▶ **PROBLEM TO WORK ON**
Take the data from its first line. Print each line exactly until the line containing "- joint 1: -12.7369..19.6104" has been printed too.
/---
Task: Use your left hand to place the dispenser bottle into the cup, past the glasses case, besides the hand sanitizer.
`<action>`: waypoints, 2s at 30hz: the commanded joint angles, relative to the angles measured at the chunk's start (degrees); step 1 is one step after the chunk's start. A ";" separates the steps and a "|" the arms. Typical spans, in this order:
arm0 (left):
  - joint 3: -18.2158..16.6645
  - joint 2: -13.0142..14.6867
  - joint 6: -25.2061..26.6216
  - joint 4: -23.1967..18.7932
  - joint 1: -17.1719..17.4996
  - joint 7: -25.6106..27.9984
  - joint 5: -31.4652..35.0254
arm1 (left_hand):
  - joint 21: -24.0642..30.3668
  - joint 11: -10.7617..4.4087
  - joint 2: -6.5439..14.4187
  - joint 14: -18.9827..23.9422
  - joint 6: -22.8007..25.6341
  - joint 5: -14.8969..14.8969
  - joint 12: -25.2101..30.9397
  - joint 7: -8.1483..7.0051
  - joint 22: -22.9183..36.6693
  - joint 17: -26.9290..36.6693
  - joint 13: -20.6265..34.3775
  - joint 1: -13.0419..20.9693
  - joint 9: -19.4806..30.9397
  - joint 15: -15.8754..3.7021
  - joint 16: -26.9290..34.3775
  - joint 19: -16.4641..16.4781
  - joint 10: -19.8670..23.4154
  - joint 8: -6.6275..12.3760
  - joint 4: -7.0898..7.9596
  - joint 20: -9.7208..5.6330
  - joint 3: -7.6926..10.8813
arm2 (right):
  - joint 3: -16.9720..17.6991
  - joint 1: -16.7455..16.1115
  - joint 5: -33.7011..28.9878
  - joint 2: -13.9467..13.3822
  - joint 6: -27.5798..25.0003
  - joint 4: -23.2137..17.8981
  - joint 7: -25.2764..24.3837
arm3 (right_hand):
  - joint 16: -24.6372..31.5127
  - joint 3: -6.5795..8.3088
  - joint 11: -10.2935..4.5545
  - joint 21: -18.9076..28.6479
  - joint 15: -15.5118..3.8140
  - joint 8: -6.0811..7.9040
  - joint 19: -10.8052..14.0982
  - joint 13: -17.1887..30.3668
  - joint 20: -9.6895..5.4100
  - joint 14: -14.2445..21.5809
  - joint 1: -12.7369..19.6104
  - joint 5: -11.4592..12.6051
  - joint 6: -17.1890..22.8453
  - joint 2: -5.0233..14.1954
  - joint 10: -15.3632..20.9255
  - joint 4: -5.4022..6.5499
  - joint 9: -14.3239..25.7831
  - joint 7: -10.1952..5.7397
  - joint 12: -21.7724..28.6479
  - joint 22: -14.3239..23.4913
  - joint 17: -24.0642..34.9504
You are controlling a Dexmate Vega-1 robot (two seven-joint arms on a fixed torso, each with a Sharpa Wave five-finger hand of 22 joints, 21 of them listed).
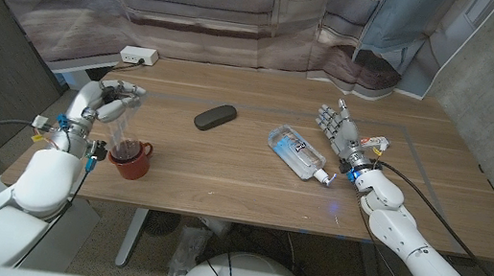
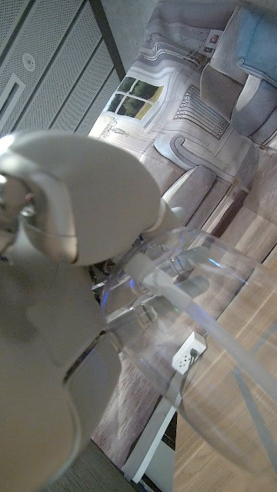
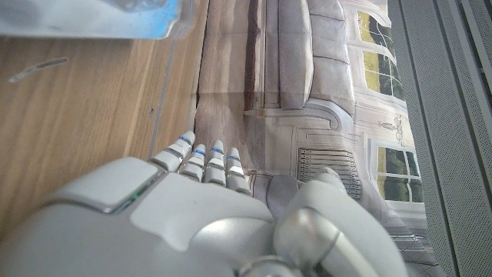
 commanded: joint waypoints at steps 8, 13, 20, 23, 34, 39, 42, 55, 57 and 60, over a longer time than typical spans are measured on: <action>-1.46 -0.44 0.59 0.27 0.43 -1.17 0.17 | 0.61 -0.41 -0.35 0.56 0.52 0.25 -0.03 0.09 0.16 0.35 0.18 -0.33 0.33 -2.19 -0.25 -0.22 0.76 0.17 0.06 -0.19 0.64 | 0.03 -0.21 -0.28 0.46 0.11 0.13 -1.03 | 0.32 -0.32 0.50 -0.03 0.08 0.22 0.38 0.30 -0.08 0.42 0.21 -0.18 0.42 0.48 0.46 -0.01 0.10 -0.11 0.27 0.25 0.25; -0.83 0.36 0.01 1.82 -0.95 -2.17 -0.57 | 0.75 -0.28 -0.30 0.52 0.43 0.25 -0.07 0.17 0.14 0.46 0.19 -0.38 0.34 -2.15 -0.36 -0.27 0.87 0.11 0.09 -0.18 0.71 | -0.05 -0.34 -0.65 0.43 0.22 0.15 -1.40 | 0.33 -0.35 0.49 -0.04 0.09 0.22 0.36 0.30 -0.06 0.46 0.20 -0.19 0.42 0.48 0.44 -0.01 0.10 -0.12 0.26 0.26 0.26; -0.01 1.45 -0.02 2.74 -2.21 -2.47 -0.73 | 0.92 -0.11 -0.42 0.74 0.64 0.25 -0.08 0.11 0.11 0.56 0.25 -0.45 0.25 -2.45 -0.46 -0.36 1.08 0.09 0.05 -0.25 0.79 | -0.01 -0.61 -0.88 0.21 0.17 -0.01 -1.84 | 0.32 -0.40 0.38 -0.04 0.08 0.23 0.37 0.30 -0.06 0.44 0.18 -0.19 0.45 0.48 0.46 -0.02 0.10 -0.14 0.26 0.26 0.25; 0.29 1.75 -0.16 3.12 -2.51 -2.46 -0.78 | 1.01 -0.20 -0.37 0.79 0.59 0.26 -0.04 0.01 0.11 0.65 0.34 -0.41 0.24 -2.44 -0.47 -0.34 1.17 0.04 0.03 -0.26 0.84 | -0.03 -0.67 -0.82 0.19 0.00 0.00 -1.90 | 0.33 -0.42 0.41 -0.03 0.06 0.24 0.39 0.30 -0.12 0.45 0.17 -0.20 0.47 0.48 0.46 -0.03 0.10 -0.14 0.27 0.26 0.25; 2.54 1.87 -2.27 5.76 -3.35 -1.35 -1.60 | 1.26 -0.26 -0.38 0.90 0.89 0.26 -0.09 0.02 0.08 0.89 0.44 -0.51 0.31 -2.42 -0.60 -0.38 1.26 0.14 0.06 -0.43 0.92 | 0.19 -1.07 -0.90 -0.27 -0.19 -0.67 -2.38 | 0.32 -0.49 0.36 -0.04 0.03 0.23 0.38 0.30 -0.07 0.46 0.15 -0.21 0.46 0.48 0.48 -0.05 0.10 -0.19 0.27 0.26 0.25; 2.90 2.00 -2.52 6.07 -3.10 -0.69 -1.78 | 1.38 -0.45 -0.48 0.96 0.90 0.26 -0.08 0.02 0.06 0.95 0.64 -0.58 0.28 -2.43 -0.69 -0.38 1.19 0.10 0.04 -0.44 0.95 | 0.08 -0.94 -1.02 -0.36 -0.18 -0.35 -2.10 | 0.32 -0.52 0.24 -0.04 0.06 0.22 0.39 0.30 -0.06 0.46 0.15 -0.21 0.44 0.49 0.44 -0.06 0.10 -0.17 0.25 0.26 0.25; 3.04 2.07 -2.85 6.50 -2.98 -0.46 -2.06 | 1.48 -0.35 -0.49 0.95 0.99 0.27 -0.13 -0.02 0.06 1.05 0.49 -0.53 0.31 -2.40 -0.74 -0.37 1.41 0.13 -0.01 -0.50 1.00 | 0.08 -0.94 -0.87 -0.19 -0.26 -0.26 -2.18 | 0.31 -0.52 0.20 -0.04 0.04 0.22 0.39 0.30 -0.04 0.44 0.15 -0.21 0.44 0.49 0.43 -0.07 0.10 -0.17 0.24 0.26 0.25; 3.57 2.31 -5.76 9.22 -2.71 0.39 -3.29 | 1.65 -0.25 -0.51 0.83 1.06 0.27 -0.27 0.06 0.03 1.30 0.63 -0.62 0.30 -2.39 -1.00 -0.70 1.30 0.09 0.02 -0.38 1.11 | -0.21 -1.05 -1.50 0.11 0.05 -0.55 -2.93 | 0.29 -0.57 0.17 -0.06 0.04 0.22 0.35 0.29 -0.05 0.40 0.17 -0.22 0.44 0.52 0.40 -0.10 0.10 -0.17 0.23 0.26 0.24; 3.62 2.42 -6.38 9.69 -2.82 0.27 -3.64 | 1.66 -0.24 -0.52 0.79 1.08 0.27 -0.32 -0.01 0.02 1.32 0.53 -0.69 0.33 -2.39 -1.05 -0.77 1.38 0.11 0.05 -0.41 1.11 | -0.28 -1.05 -1.55 0.18 0.09 -0.57 -2.94 | 0.30 -0.58 0.18 -0.06 0.02 0.23 0.36 0.29 -0.06 0.41 0.17 -0.22 0.45 0.53 0.40 -0.11 0.10 -0.20 0.23 0.26 0.24; 3.87 2.84 -6.44 9.98 -3.07 0.25 -3.60 | 1.70 -0.31 -0.59 0.83 1.13 0.26 -0.34 -0.06 0.01 1.34 0.59 -0.84 0.32 -2.43 -1.14 -0.86 1.35 0.11 0.12 -0.39 1.10 | -0.52 -0.81 -1.69 0.48 0.53 0.01 -2.50 | 0.30 -0.59 0.25 -0.06 0.08 0.22 0.36 0.29 -0.06 0.42 0.18 -0.22 0.43 0.55 0.38 -0.12 0.10 -0.18 0.22 0.26 0.24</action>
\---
▶ **EXERCISE SOLUTION**
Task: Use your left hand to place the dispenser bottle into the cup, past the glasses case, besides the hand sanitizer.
`<action>`: waypoints, 2s at 30hz: the commanded joint angles, relative to the angles measured at the chunk's start (degrees); step 1 is one step after the chunk's start. A ";" separates the steps and a "|" the arms. Typical spans, in this order:
arm0 (left):
  - joint 3: -18.2158..16.6645
  - joint 2: -13.0142..14.6867
  - joint 6: -25.2061..26.6216
  - joint 4: -23.1967..18.7932
  - joint 1: -17.1719..17.4996
  - joint 7: -25.6106..27.9984
  - joint 5: -31.4652..35.0254
arm1 (left_hand):
  - joint 21: -24.0642..30.3668
  - joint 11: -10.7617..4.4087
  - joint 2: -6.5439..14.4187
  - joint 14: -18.9827..23.9422
  - joint 6: -22.8007..25.6341
  - joint 5: -14.8969..14.8969
  - joint 12: -25.2101..30.9397
  - joint 7: -8.1483..7.0051
  - joint 22: -22.9183..36.6693
  - joint 17: -26.9290..36.6693
  - joint 13: -20.6265..34.3775
  - joint 1: -13.0419..20.9693
  - joint 9: -19.4806..30.9397
  - joint 15: -15.8754..3.7021
  - joint 16: -26.9290..34.3775
  - joint 19: -16.4641..16.4781
  - joint 10: -19.8670..23.4154
  - joint 8: -6.6275..12.3760
  - joint 4: -7.0898..7.9596
  - joint 20: -9.7208..5.6330
  - joint 3: -7.6926..10.8813
arm2 (right):
  - joint 3: -16.9720..17.6991
  - joint 1: -16.7455..16.1115
  - joint 5: -33.7011..28.9878
  - joint 2: -13.9467..13.3822
  - joint 6: -27.5798..25.0003
  - joint 4: -23.2137..17.8981
  - joint 7: -25.2764..24.3837
arm3 (right_hand):
  - joint 16: -24.6372..31.5127
  - joint 3: -6.5795..8.3088
  - joint 11: -10.2935..4.5545
  - joint 21: -18.9076..28.6479
  - joint 15: -15.5118..3.8140
  - joint 8: -6.0811..7.9040
  - joint 19: -10.8052..14.0982
  - joint 13: -17.1887..30.3668
  - joint 20: -9.6895..5.4100
  - joint 14: -14.2445..21.5809
  - joint 1: -12.7369..19.6104

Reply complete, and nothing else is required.